Aim of the exercise
If a line in the entries includes "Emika", show that line.

Collected data entries
┌────────

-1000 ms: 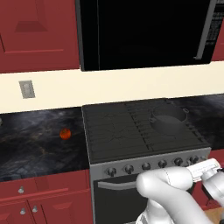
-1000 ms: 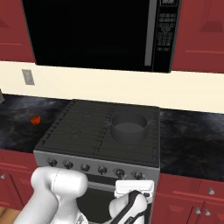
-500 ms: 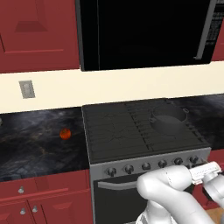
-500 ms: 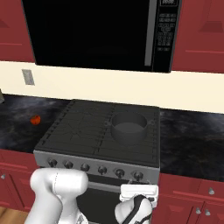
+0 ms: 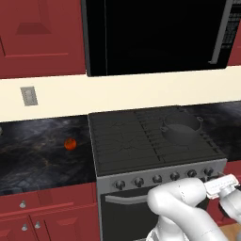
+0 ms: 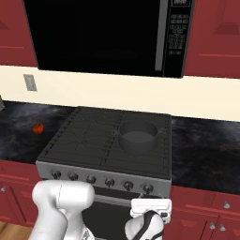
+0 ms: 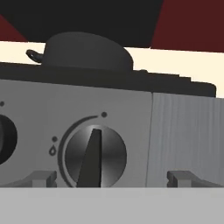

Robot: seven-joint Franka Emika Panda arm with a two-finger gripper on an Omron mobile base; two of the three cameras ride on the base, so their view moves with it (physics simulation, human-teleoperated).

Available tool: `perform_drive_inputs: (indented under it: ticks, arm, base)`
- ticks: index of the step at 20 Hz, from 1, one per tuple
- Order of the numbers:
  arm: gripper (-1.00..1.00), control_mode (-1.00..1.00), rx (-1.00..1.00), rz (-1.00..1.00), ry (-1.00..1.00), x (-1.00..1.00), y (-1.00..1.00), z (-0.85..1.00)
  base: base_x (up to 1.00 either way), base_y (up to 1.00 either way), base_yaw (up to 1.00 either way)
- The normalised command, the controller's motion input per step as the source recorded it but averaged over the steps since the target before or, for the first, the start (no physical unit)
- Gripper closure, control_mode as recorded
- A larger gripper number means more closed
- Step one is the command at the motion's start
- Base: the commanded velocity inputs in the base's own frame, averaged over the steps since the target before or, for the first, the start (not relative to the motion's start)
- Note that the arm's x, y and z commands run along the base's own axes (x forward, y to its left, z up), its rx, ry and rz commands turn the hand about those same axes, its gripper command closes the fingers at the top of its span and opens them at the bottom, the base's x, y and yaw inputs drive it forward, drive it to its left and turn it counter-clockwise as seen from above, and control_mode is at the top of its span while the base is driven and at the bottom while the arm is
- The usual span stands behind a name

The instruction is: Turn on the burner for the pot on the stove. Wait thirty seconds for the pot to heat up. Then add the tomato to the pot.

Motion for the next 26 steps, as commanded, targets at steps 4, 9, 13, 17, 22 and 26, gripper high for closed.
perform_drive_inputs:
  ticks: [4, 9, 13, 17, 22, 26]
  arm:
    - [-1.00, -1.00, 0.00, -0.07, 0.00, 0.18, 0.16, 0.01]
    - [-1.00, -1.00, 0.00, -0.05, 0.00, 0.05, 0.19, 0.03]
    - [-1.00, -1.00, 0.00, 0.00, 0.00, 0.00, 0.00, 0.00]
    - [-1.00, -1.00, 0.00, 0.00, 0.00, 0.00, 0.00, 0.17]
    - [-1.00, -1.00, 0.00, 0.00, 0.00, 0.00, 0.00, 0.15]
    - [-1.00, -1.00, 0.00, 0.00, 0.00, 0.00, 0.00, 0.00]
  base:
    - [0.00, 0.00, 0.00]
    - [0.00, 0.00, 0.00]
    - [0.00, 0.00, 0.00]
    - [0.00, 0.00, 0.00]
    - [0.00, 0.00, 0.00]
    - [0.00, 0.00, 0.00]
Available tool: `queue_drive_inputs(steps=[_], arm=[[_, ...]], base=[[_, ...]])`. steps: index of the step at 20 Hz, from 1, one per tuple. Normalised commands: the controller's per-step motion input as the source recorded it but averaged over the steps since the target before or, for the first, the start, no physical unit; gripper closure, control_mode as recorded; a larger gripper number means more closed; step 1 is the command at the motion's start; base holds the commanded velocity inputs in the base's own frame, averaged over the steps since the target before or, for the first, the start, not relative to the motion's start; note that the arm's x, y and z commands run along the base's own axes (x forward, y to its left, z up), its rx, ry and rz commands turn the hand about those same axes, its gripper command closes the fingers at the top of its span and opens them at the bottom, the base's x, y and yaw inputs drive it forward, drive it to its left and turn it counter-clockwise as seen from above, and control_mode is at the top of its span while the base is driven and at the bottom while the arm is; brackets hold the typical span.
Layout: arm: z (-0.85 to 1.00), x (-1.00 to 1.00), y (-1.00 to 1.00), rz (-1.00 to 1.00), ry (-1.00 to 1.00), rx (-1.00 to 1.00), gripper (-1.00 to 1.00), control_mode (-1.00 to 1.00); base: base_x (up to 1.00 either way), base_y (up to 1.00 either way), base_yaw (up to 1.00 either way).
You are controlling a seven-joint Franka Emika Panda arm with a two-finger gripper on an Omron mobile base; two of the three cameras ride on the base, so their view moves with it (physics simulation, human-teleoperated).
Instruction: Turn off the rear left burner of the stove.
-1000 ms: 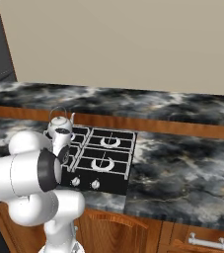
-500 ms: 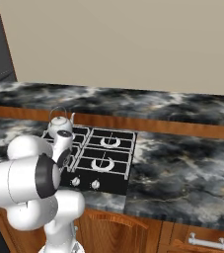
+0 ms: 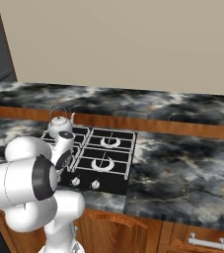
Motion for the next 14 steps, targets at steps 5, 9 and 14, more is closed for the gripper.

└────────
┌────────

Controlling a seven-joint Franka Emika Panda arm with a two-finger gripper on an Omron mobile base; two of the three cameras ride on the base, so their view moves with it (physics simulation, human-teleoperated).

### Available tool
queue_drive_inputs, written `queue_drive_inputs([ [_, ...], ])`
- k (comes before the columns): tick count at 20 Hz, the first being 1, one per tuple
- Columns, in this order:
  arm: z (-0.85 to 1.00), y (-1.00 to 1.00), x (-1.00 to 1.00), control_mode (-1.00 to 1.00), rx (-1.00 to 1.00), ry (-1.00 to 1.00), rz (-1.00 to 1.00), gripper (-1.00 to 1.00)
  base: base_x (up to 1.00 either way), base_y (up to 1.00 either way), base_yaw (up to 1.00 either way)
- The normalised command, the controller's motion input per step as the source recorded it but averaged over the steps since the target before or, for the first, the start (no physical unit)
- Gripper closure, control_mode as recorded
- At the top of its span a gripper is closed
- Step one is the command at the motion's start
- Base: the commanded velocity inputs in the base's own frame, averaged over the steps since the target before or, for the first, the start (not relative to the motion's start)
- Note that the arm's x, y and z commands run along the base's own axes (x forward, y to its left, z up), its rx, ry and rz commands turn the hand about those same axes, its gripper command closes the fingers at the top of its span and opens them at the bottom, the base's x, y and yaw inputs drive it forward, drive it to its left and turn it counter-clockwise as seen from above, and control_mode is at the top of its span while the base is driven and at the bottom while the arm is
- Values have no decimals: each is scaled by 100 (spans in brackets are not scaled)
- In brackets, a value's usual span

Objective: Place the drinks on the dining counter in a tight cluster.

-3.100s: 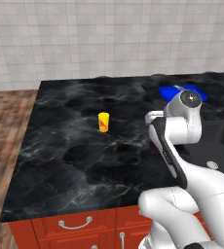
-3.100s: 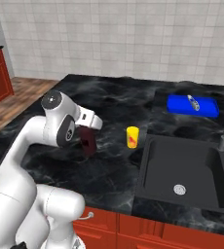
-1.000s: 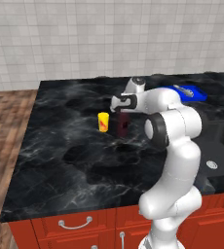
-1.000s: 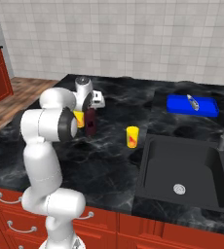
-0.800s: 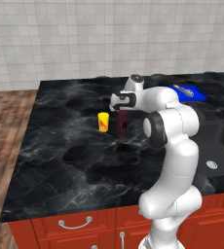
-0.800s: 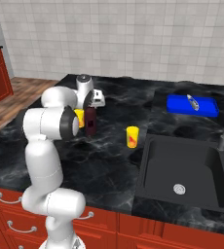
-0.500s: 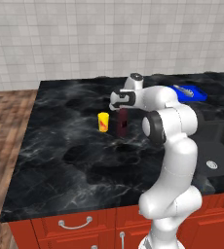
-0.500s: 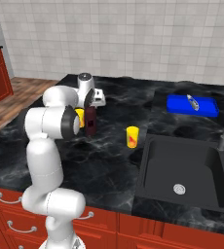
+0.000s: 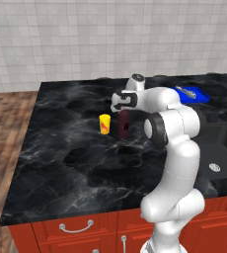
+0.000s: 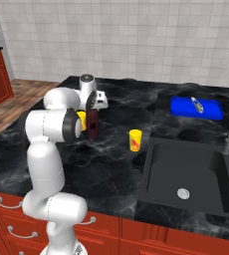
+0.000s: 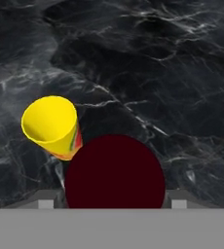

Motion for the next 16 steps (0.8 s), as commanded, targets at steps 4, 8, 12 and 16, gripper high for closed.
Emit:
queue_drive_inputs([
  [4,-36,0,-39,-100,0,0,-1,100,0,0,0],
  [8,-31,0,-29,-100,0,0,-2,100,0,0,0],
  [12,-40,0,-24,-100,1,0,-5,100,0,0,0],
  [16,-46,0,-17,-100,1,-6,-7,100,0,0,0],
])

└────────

Completed exercise
Robot: seven-joint Franka Emika Panda arm with a two-finger gripper on an Omron mobile base; two of the three cameras ride on the base, so their view moves with it (physics simulation, human-teleoperated).
You are controlling a seven-joint Franka Emika Panda arm with a two-finger gripper on an Omron mobile base; two of the three cameras ride on the base, so their view moves with it (physics simulation, human-teleoperated).
Controlling a seven-joint Franka Emika Panda arm with a two-finger gripper on an Omron mobile base; two of the three cameras ride on the base, so their view moves with it (physics simulation, human-teleoperated).

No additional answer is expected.